Version 2.02 of TinyWeb addresses this vulnerability by introducing two new protective mechanisms. The patch adds a CMaxConnections limit set to 512 concurrent connections and a CConnectionTimeoutSecs idle timeout of 30 seconds. These changes prevent attackers from exhausting server resources through slow-rate connection attacks.

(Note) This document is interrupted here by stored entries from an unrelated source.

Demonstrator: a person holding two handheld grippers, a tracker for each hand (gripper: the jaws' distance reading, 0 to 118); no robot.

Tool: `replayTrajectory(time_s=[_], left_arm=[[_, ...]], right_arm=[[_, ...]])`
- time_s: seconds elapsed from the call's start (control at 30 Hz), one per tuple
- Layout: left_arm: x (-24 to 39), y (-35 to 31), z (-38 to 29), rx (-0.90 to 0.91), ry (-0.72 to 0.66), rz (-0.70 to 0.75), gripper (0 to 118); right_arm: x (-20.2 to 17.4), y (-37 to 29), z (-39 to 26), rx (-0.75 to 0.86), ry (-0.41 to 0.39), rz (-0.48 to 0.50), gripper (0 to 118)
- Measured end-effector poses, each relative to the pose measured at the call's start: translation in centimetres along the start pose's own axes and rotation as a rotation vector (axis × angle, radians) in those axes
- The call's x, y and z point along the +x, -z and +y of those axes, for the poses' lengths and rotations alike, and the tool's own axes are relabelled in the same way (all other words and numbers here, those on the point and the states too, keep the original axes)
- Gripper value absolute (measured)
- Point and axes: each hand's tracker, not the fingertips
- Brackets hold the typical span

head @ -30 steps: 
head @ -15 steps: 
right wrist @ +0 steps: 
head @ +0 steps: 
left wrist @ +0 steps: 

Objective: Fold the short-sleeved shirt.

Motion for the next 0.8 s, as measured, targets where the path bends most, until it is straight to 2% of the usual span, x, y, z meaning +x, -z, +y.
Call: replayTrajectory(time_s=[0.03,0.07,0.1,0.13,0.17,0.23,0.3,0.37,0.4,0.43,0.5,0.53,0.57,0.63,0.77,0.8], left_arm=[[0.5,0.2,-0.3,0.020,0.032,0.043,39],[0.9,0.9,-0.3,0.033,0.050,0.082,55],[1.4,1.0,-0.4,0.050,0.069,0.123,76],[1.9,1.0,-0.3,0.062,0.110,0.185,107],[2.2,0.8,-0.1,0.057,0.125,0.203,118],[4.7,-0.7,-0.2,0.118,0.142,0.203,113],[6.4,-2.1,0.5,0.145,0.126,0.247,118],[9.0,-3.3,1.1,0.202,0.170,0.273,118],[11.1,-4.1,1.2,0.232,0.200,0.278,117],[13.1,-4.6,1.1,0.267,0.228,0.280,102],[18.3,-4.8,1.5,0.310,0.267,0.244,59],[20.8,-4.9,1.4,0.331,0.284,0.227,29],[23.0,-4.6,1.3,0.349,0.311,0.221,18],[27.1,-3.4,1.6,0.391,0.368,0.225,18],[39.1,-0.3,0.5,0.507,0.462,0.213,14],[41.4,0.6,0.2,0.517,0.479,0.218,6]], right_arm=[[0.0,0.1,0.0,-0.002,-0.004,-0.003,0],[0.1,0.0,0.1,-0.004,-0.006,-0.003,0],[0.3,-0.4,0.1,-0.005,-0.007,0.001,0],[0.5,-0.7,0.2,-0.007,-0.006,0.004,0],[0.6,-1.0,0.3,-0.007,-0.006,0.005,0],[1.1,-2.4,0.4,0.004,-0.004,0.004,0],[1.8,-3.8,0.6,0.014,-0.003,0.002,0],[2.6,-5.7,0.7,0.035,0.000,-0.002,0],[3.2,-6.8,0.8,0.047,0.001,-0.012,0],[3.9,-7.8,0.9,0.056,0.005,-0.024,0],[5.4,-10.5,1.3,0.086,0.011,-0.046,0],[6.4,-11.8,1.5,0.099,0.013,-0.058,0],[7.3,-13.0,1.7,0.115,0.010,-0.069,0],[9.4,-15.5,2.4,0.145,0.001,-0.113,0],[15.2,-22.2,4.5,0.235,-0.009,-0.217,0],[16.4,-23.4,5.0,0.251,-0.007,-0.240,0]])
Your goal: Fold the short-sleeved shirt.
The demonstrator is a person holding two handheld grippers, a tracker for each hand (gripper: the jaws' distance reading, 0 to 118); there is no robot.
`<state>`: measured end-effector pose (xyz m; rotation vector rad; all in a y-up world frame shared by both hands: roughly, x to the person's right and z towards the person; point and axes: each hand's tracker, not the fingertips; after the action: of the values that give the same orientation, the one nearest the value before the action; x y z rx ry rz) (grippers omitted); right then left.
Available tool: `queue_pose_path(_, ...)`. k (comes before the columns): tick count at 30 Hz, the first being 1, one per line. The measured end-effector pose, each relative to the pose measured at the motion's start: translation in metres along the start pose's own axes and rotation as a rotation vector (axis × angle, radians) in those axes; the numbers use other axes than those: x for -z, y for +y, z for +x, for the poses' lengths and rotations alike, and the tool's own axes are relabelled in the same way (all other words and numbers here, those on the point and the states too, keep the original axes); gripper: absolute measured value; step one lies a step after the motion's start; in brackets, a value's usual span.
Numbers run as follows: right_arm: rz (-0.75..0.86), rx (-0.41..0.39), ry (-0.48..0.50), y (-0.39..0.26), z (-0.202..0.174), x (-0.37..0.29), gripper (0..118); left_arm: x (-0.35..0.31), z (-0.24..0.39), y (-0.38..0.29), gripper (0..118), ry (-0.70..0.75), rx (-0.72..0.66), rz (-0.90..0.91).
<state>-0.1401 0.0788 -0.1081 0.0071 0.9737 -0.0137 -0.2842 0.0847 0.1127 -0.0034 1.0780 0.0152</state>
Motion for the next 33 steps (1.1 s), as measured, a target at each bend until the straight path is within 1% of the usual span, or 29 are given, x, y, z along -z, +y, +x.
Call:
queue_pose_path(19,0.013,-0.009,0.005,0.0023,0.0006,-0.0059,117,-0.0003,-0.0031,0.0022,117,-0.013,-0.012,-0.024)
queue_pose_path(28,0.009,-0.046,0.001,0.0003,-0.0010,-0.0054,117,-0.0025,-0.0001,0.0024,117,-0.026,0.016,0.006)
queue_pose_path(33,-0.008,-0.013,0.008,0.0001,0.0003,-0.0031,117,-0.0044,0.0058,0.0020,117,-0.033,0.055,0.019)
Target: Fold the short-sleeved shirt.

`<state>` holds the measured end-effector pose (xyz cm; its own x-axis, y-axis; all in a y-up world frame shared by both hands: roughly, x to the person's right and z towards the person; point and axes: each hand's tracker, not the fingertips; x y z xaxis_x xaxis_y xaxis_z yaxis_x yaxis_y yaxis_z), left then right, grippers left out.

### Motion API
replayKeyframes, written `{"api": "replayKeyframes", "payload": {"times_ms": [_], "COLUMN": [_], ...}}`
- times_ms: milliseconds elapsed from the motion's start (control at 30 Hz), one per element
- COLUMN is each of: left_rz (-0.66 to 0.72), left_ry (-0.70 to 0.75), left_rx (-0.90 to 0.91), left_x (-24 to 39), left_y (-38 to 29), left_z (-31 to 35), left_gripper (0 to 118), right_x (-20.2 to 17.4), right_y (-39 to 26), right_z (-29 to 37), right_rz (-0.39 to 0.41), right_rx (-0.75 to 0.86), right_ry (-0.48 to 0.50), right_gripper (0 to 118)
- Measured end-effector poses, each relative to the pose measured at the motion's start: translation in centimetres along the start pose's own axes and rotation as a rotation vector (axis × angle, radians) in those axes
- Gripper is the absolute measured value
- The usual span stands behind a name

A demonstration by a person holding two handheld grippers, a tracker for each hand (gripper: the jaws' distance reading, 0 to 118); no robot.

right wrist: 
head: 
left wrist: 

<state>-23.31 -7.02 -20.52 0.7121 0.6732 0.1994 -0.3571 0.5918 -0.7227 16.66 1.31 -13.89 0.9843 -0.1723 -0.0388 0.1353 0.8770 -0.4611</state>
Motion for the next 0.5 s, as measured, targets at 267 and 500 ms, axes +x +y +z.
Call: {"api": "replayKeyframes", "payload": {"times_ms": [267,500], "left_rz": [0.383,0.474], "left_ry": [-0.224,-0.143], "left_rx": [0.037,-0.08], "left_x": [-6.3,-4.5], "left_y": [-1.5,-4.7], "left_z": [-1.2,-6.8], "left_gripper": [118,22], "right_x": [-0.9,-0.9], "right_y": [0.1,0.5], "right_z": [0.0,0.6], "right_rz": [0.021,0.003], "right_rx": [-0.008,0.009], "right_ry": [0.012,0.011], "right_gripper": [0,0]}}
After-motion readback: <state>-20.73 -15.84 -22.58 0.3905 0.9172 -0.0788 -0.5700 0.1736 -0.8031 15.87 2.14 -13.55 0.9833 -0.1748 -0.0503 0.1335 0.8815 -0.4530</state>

For detailed information, refer to the GitHub Security Advisory and the commit implementing the fix.

Workarounds

  • Place TinyWeb behind a robust reverse proxy such as nginx, HAProxy, or Cloudflare configured to buffer incomplete requests
  • Configure the reverse proxy to enforce aggressive connection limits and request timeouts
  • Implement firewall rules to limit the number of concurrent connections per source IP address
  • Use a Web Application Firewall (WAF) with Slowloris attack detection and mitigation capabilities
bash
# Example nginx configuration to protect backend TinyWeb server
# Place in server block configuration

# Limit connections per IP
limit_conn_zone $binary_remote_addr zone=conn_limit:10m;
limit_conn conn_limit 10;

# Set aggressive timeouts to drop slow connections
client_body_timeout 10s;
client_header_timeout 10s;
send_timeout 10s;
keepalive_timeout 15s;

# Rate limit requests
limit_req_zone $binary_remote_addr zone=req_limit:10m rate=10r/s;
limit_req zone=req_limit burst=20 nodelay;

Disclaimer: This content was generated using AI. While we strive for accuracy, please verify critical information with official sources.